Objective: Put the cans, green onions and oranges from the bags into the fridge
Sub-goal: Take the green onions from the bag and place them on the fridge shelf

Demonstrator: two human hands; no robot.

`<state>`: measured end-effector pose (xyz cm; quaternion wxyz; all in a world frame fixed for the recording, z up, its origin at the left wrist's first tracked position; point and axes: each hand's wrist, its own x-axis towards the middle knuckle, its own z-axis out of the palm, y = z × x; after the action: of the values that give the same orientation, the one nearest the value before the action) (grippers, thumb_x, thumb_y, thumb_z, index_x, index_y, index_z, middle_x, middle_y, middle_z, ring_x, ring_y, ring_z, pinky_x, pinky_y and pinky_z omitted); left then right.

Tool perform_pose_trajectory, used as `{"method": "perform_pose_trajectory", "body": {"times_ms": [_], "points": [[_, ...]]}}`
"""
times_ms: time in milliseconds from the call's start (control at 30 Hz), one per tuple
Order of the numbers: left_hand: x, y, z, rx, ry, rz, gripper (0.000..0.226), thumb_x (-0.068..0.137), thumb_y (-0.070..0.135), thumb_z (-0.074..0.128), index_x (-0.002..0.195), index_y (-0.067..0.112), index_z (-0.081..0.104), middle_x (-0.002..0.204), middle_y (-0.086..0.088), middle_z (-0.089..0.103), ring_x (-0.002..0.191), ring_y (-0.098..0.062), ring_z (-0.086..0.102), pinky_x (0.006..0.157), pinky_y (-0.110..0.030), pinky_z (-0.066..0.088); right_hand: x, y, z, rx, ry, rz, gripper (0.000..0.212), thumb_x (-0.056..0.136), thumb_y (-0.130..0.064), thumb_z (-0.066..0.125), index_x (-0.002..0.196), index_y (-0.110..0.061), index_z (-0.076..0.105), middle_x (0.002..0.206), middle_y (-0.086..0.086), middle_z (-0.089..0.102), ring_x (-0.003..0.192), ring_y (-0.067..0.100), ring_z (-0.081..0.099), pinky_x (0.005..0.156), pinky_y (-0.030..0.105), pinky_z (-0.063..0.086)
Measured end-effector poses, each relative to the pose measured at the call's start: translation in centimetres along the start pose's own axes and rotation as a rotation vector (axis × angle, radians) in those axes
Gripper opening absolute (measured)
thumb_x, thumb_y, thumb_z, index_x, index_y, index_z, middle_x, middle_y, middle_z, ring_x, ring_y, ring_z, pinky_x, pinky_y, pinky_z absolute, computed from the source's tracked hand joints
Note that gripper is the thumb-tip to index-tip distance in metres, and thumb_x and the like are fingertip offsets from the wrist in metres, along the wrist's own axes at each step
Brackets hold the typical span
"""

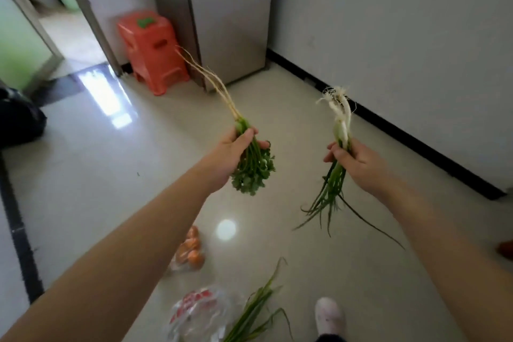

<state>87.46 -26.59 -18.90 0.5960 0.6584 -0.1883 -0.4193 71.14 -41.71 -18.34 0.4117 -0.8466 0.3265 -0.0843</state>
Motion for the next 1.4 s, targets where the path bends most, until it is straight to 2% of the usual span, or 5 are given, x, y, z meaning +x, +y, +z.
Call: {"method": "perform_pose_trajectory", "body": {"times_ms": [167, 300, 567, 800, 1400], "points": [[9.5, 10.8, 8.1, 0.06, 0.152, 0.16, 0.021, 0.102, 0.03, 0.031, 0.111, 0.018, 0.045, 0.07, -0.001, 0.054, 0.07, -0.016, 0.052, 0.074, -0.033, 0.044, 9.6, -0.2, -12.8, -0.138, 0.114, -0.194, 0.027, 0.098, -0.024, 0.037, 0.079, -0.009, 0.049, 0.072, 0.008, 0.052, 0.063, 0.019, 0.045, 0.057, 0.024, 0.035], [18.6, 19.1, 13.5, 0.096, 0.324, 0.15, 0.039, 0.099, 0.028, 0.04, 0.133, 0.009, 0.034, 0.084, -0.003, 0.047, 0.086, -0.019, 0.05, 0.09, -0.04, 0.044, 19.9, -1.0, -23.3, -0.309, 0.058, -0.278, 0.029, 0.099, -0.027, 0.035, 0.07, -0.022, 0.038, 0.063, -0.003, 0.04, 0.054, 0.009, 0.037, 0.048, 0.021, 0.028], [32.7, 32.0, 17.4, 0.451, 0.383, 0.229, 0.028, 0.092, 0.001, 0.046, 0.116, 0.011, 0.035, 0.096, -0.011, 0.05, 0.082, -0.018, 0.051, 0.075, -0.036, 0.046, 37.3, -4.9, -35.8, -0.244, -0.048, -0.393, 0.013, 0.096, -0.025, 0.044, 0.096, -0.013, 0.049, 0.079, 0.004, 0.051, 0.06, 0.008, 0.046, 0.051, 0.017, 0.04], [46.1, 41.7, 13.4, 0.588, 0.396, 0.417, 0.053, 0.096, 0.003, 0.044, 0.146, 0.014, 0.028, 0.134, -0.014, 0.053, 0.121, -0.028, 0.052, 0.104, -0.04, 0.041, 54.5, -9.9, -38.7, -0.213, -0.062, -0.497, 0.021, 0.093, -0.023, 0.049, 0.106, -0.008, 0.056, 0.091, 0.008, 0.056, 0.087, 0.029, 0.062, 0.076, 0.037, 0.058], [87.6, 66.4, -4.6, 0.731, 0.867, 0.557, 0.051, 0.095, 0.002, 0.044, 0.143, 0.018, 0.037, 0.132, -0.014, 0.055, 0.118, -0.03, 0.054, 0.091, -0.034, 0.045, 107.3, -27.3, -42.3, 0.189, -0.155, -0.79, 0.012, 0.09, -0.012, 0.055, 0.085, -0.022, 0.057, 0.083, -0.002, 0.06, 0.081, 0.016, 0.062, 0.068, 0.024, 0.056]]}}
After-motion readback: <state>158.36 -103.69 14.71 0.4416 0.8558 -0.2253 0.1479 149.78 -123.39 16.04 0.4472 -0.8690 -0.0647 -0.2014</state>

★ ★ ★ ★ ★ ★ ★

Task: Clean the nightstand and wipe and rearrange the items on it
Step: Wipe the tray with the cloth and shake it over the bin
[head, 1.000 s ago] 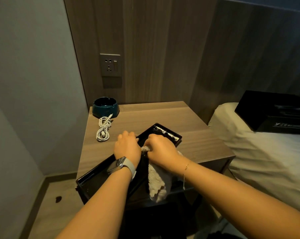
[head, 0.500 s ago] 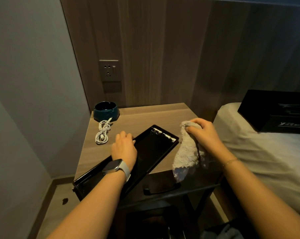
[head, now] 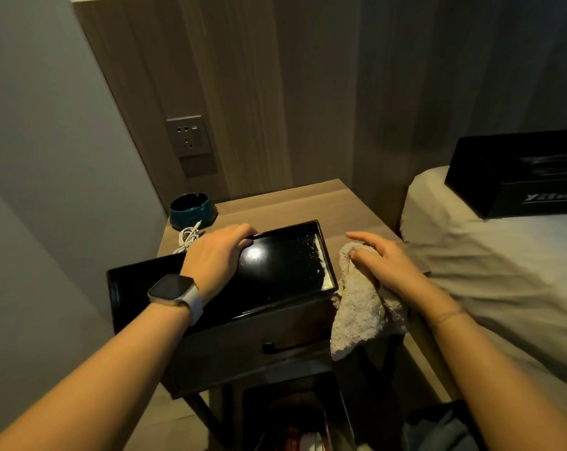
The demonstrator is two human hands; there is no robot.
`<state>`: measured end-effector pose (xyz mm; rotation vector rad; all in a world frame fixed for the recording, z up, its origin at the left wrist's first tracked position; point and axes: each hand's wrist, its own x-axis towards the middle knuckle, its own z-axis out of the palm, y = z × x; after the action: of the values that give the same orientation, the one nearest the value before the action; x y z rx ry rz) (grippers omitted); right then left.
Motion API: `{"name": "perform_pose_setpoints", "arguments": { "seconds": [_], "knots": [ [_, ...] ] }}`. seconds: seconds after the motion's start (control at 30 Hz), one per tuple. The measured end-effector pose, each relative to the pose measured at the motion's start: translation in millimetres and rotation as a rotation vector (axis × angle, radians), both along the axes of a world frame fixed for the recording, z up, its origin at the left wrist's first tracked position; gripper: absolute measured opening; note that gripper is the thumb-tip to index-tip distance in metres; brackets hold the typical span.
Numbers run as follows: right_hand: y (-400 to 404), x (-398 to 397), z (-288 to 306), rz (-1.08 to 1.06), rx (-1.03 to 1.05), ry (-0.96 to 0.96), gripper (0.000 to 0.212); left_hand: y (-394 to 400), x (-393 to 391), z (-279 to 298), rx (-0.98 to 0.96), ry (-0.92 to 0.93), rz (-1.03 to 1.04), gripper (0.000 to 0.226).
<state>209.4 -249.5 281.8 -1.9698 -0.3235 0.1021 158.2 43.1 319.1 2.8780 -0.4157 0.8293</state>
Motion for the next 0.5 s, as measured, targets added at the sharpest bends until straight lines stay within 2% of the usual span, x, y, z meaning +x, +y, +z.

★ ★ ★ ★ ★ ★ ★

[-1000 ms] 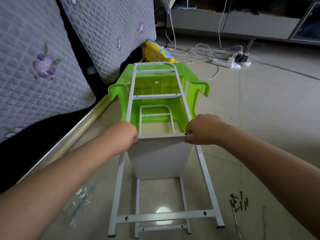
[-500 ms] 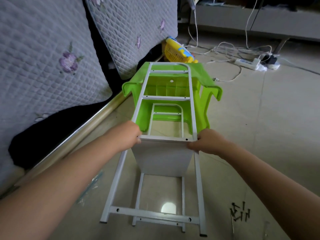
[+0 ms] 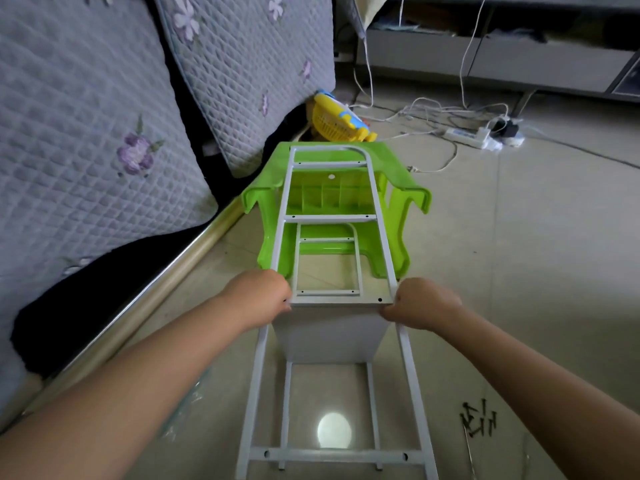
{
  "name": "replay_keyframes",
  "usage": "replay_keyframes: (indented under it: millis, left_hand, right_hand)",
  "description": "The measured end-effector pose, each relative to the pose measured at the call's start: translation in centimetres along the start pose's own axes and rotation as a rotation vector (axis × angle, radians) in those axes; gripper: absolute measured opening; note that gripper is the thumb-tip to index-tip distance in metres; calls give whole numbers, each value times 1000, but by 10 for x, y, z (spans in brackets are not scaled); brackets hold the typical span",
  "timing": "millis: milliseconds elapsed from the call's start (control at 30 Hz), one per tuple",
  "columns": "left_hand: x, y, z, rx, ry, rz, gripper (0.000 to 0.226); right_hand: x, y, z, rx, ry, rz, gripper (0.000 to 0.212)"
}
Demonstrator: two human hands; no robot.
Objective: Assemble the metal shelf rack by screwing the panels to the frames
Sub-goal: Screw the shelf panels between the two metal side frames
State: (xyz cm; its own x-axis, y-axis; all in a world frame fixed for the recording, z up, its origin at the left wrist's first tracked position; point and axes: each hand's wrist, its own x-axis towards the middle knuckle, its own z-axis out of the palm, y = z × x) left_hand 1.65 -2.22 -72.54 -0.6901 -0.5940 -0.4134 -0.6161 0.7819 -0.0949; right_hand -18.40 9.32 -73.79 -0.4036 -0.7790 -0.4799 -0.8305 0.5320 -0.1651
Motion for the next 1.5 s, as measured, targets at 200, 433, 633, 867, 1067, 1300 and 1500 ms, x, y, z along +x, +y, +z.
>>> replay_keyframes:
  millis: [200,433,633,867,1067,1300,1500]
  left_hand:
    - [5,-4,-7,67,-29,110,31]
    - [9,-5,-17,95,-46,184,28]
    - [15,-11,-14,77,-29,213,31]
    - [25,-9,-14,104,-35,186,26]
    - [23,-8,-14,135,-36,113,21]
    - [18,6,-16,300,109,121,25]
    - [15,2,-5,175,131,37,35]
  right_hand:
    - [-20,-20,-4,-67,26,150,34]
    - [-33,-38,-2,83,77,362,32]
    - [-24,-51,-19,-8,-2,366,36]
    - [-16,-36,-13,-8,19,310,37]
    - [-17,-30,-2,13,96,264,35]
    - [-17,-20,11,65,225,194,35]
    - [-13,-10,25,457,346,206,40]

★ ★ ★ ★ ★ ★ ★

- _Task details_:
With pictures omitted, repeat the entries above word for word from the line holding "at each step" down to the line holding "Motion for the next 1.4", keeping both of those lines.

- _Solution to the exercise_:
Note that gripper is the thumb-tip to index-tip distance in metres, and thumb_x and the like are fingertip offsets from the wrist in metres, along the wrist's own axes at each step
Brackets hold the typical span
"""


<state>87.46 -26.59 -18.90 0.5960 0.6584 -0.1883 -0.4193 71.14 -41.71 -18.34 0.4117 -0.8466 0.3265 -0.0843</state>
Motion for the next 1.4 s, targets where the path bends most, until it is straight to 2% of the usual span, or 5 are given, x, y, z meaning +x, +y, +z.

As written, the answer is complete.